» TASK INSTRUCTIONS: Only the lines below starting at the one that contains "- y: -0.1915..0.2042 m" and ending at the one that contains "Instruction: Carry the" are to be reproduced, exactly and with both ends kept.
===== INFORMATION SUPPLIED
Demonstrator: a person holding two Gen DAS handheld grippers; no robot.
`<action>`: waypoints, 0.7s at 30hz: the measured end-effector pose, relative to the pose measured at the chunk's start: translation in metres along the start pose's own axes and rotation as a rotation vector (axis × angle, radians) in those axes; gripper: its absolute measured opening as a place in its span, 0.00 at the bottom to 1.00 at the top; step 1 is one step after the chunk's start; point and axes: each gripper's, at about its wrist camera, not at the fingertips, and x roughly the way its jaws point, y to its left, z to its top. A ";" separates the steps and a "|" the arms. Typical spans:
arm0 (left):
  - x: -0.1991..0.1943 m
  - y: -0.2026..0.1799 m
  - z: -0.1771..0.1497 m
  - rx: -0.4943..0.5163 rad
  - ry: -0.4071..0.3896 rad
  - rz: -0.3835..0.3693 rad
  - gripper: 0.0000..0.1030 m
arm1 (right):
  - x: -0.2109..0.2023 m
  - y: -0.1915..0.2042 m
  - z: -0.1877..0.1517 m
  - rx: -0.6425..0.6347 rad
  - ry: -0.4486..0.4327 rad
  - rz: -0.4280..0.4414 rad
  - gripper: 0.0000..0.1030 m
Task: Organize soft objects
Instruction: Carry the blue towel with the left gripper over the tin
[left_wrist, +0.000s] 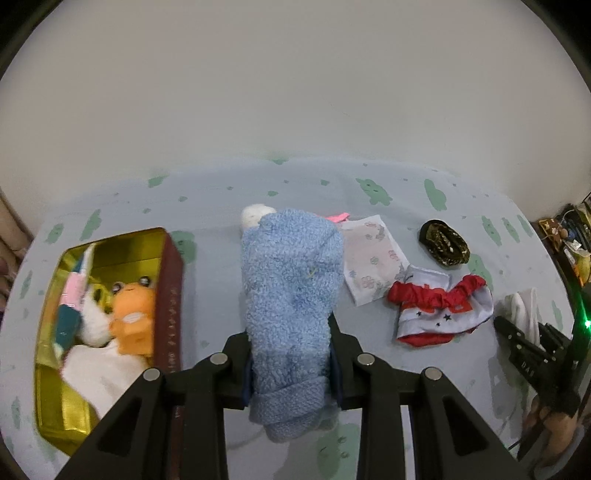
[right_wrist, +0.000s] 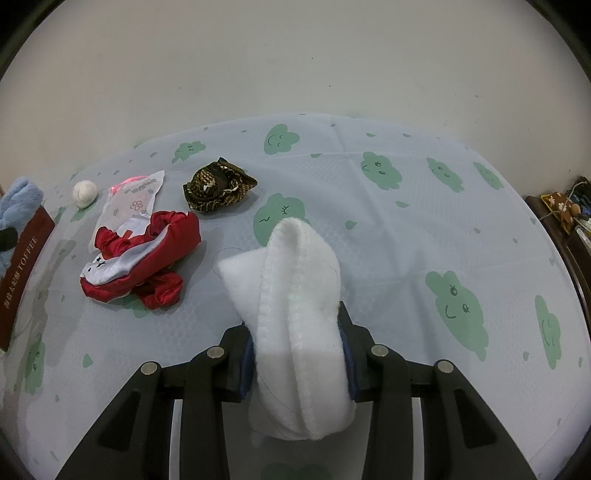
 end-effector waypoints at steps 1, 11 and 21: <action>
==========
» EXERCISE SOLUTION:
  - y: -0.1915..0.2042 m
  - z: -0.1877..0.1517 m
  - rx: -0.6425..0.6347 rad
  - ry: -0.4486..0.4327 rad
  - rz: -0.4280..0.4414 rad
  - gripper: 0.0000..0.1030 m
Task: Organize soft objects
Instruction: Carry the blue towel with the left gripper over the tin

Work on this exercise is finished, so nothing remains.